Two Brains Are Better Than One

How to thread game AI

Artificial intelligence (AI) drives gameplay-whether you’re talking about a complex system of AI or a simple scripting engine. To really maximize your AI’s potential, it needs to utilize the entire CPU and this means threading. This article examines how to thread a simple AI and some of the challenges in writing an AI that truly scales with multi-core CPUs.

The concepts described in this article were used in the creation of the multithreaded AI of Intel’s Smoke demo. This demo showcases functional and data decomposition with multiple game technologies, including physics, audio, and AI. The source code is free to download at Whatif.intel.com.

Why Thread?

Imagine you want to update a bunch of AI monsters. If you have only one core, all of those monsters must be processed in order. However, if you have multiple cores, you can process them at the same time.


More cores, and thereby more active threads, means you can have more monsters in your game!

A Simple AI

Let’s start by defining a simple AI. Our AI is going to be an enemy that idles, waiting to spot the player. When it spots the player it runs at them and explodes when it gets close.

Many games use a state machine to define AI behavior. So, let’s define our states . . .

 

case AI_SPAWN:
{
    // Initial setup
    Setup();

    m_State = AI_IDLE;

    break;
}


The first state is AI_SPAWN. This is the initial state and sets up the AI. Once the setup is complete, the AI is put into the AI_IDLE state.

 

 

case AI_IDLE:
{
    // Check if we can see the player
    Collision::Result Result = Collision::RayCast( m_Pos, GetPlayerPos() );

    if( Result.m_Hit == GetPlayerID() )
    {
        m_State = AI_ATTACK;
    }

    break;
}


While in AI_IDLE, the enemy does a ray cast to determine if it can “see” the player. If the ray cast reaches (hits) the player, the state changes to AI_ATTACK.

 

case AI_ATTACK:
{
    // Find a path to the player
    Collision::Path Path = Collision:: FindPath( m_Pos, GetPlayerPos() );

    // Update our position to move towards the player
    Move( Path );

    // Check if we are close to the player
    Vector Distance = GetPlayerPos() - m_Pos;
    if( Distance.Magnitude() < 1.0f )
    {
        m_State = AI_EXPLODE;
    }
    break;
}

While the AI is in the AI_ATTACK state it finds a path to the player.
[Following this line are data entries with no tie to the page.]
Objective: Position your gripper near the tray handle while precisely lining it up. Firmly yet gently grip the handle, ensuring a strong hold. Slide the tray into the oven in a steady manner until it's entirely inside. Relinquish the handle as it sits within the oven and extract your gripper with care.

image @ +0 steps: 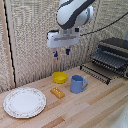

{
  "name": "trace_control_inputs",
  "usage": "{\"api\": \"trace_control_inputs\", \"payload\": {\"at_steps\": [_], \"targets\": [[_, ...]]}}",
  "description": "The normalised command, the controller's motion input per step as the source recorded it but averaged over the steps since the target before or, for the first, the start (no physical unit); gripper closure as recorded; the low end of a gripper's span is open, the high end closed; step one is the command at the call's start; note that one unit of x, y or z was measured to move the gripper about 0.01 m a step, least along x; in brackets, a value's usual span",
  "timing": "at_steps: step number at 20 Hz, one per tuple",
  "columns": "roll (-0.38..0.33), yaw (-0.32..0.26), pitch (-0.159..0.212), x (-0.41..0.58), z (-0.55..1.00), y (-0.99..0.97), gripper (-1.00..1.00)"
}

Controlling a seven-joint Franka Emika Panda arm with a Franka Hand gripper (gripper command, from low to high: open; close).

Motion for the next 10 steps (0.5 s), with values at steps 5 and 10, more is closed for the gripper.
{"api": "trace_control_inputs", "payload": {"at_steps": [5,10], "targets": [[-0.262,0.010,-0.030,-0.013,0.04,-0.24,-1.00],[-0.333,0.011,-0.031,0.000,0.06,-0.29,-1.00]]}}
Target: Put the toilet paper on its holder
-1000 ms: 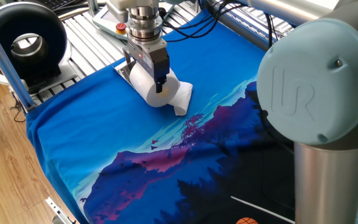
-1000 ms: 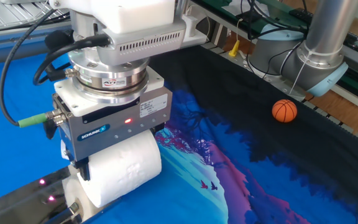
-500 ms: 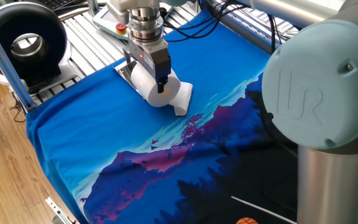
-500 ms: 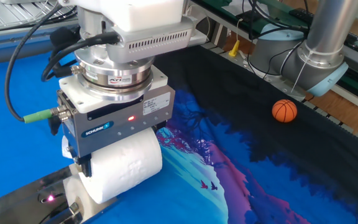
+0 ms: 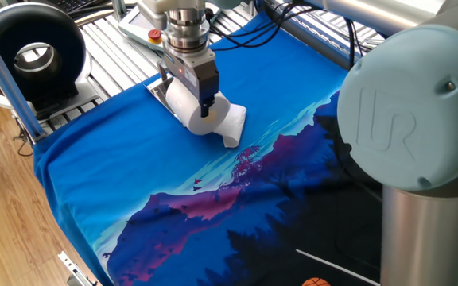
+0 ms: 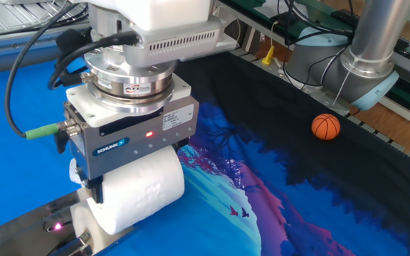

When it gets close it changes to AI_EXPLODE, hopefully causing damage to the player.

 

case AI_EXPLODE:
{
    // Find any objects that are near us
    Collision::Result Result = Collision::Sphere( m_Pos );

    if( Result.m_Hit )
    {
        // Cause damage to anything near us
        // ...    
    }

    break;
}

There is another way to reach AI_EXPLODE. If the player damages the AI, it should die and change to the AI_EXPLODE state.

 

 

// Check hit points
if( m_HitPoints == 0 )
{
    m_State = AI_EXPLODE;
}

Now that we have all the states defined, let’s put it all together.

 

Simple AI’s Simple Code

Putting the source code together, we get the following:

 

void Ai::Update( void )
{
    switch( m_State )
    {
        case AI_SPAWN:
        {
            // Initial setup
            Setup();
            m_State = AI_IDLE;
            break;
        }

        case AI_IDLE:
        {
            // Check if we can see the player
            Collision::Result Result = Collision::RayCast( m_Pos, GetPlayerPos() );
            if( Result.m_Hit == GetPlayerID() )
            {
                m_State = AI_ATTACK;
            }
            break;
        }

        case AI_ATTACK:
        {
            // Find a path to the player
            Collision::Path Path = Collision::FindPath( m_Pos, GetPlayerPos() );

            // Update our position to move towards the player
            Move( Path );

            // Check if we are close to the player
            Vector Distance = GetPlayerPos() - m_Pos;
            if( Distance.Magnitude() < 1.0f )
            {
                m_State = AI_EXPLODE;
            }
            break;
        }

        case AI_EXPLODE:
        {
            // Cause damage to anything near us…
            // ...
        }
    }

    // Check hit points
    if( m_HitPoints == 0 )
    {
        m_State = AI_EXPLODE;
    }
}

Some interesting challenges arise from threading this code. We want it to run on an arbitrary number of threads, distributing the updates among the available cores of the CPU.

 

In the AI_IDLE state, the code issues a ray cast with the collision system. When run in serial, only one AI at a time interacts with the collision system. When run in parallel, multiple AIs utilize the collision system. The collision system must be “thread safe,” or the code accessing the collision system must be protected with a lock to allow only one-thread access (for example, use a critical section).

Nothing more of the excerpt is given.